The Jittered Genetic Programming (JGP) model was introduced for hydrologic connectivity analysis.

A new MATLAB script was developed for lagged mutual information calculation.

The study highlighted the importance of hydrological connectivity analysis for dynamic groundwater pattern recognition.

## INTRODUCTION

Hydrosystems, also known as hydrological systems, encompass various natural components that interact to regulate the movement, distribution, and quality of water.
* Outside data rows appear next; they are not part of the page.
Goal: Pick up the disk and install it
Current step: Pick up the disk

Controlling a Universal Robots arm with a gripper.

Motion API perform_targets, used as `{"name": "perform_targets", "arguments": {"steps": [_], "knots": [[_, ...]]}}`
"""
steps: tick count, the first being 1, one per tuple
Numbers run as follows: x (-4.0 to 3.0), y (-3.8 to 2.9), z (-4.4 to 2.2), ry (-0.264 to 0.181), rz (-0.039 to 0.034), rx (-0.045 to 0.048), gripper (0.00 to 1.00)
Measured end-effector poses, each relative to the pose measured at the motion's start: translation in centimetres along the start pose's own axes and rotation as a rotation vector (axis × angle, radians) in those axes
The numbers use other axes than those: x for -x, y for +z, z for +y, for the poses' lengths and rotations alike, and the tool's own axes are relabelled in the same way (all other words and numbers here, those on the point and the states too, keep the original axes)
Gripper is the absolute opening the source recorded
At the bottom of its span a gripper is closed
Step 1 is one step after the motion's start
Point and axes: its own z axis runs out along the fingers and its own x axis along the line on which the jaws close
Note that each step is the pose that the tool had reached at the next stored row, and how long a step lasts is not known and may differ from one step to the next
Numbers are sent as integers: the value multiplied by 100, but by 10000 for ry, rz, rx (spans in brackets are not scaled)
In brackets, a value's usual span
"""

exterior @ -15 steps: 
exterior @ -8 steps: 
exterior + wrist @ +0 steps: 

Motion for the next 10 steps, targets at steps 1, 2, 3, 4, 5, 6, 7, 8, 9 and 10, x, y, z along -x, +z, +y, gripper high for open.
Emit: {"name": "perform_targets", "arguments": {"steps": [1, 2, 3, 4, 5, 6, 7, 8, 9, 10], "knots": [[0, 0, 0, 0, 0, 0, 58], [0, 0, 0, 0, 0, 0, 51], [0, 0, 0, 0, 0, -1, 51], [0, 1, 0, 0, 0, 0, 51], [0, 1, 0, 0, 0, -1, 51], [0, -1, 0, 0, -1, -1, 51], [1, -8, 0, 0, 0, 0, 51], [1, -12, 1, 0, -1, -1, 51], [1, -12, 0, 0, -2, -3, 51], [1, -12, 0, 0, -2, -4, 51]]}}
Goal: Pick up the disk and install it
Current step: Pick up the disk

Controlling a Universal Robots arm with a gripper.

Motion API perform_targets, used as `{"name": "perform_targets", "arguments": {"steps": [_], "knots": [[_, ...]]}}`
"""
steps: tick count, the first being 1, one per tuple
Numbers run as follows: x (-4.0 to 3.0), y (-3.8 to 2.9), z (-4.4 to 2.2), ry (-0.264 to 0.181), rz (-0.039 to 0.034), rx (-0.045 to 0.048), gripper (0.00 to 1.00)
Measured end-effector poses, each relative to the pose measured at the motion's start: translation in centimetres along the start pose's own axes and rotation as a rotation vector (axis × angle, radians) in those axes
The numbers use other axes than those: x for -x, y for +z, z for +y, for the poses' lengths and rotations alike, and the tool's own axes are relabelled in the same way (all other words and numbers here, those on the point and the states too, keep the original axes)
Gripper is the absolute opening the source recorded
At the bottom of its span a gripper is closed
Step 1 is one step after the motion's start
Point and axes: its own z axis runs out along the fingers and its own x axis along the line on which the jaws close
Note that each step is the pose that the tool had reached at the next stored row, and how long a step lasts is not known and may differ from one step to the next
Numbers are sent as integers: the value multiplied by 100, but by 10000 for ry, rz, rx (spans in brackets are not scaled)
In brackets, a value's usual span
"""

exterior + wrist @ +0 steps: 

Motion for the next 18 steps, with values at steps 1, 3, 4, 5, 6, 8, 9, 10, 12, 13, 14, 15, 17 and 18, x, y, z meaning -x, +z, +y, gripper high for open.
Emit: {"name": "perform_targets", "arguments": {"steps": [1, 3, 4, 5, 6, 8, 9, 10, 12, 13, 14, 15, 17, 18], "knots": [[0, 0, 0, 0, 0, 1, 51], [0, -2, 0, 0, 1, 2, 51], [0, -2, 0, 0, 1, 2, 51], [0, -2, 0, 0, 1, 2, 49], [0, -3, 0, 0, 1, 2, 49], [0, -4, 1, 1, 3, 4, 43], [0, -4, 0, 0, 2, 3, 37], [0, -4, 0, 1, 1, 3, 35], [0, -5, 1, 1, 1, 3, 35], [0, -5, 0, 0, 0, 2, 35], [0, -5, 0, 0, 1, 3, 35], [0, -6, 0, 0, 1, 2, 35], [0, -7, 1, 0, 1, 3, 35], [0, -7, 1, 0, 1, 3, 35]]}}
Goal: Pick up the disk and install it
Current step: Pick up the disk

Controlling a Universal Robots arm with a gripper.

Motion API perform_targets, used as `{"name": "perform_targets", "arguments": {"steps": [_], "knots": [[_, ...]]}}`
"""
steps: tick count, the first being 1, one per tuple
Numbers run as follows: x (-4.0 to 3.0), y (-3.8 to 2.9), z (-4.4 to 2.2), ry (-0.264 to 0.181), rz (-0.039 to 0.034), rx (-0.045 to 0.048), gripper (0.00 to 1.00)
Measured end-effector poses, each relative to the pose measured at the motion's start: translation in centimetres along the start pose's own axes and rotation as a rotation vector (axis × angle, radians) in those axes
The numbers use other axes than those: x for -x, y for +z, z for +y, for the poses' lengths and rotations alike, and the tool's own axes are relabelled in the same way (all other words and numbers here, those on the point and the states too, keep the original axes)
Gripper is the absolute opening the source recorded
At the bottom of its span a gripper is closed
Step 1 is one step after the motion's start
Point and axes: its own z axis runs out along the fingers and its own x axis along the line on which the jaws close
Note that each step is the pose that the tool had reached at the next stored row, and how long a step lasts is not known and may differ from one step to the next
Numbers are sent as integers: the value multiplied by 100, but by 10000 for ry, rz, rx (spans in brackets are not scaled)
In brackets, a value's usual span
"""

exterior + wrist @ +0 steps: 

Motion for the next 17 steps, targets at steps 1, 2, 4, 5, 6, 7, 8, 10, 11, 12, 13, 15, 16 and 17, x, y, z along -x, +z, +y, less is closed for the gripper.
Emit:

The key natural components of hydrosystems include (but are not limited to) surface and groundwater bodies, precipitation, soil moisture, vegetation, temperature, etc. The groundwater level (GWL) is an essential aspect of hydrological systems and plays a vital role in water supply, agriculture, and ecosystems. It refers to the depth at which water is found beneath the Earth's surface in underground aquifers or water-bearing formations. The GWL can vary depending on several factors, including precipitation, evaporation, surface water interactions, geological conditions, and human activities such as groundwater pumping and recharging. When precipitation exceeds evaporation and water infiltrates into the ground, the GWL tends to rise. Conversely, it can decline during periods of low rainfall or excessive pumping.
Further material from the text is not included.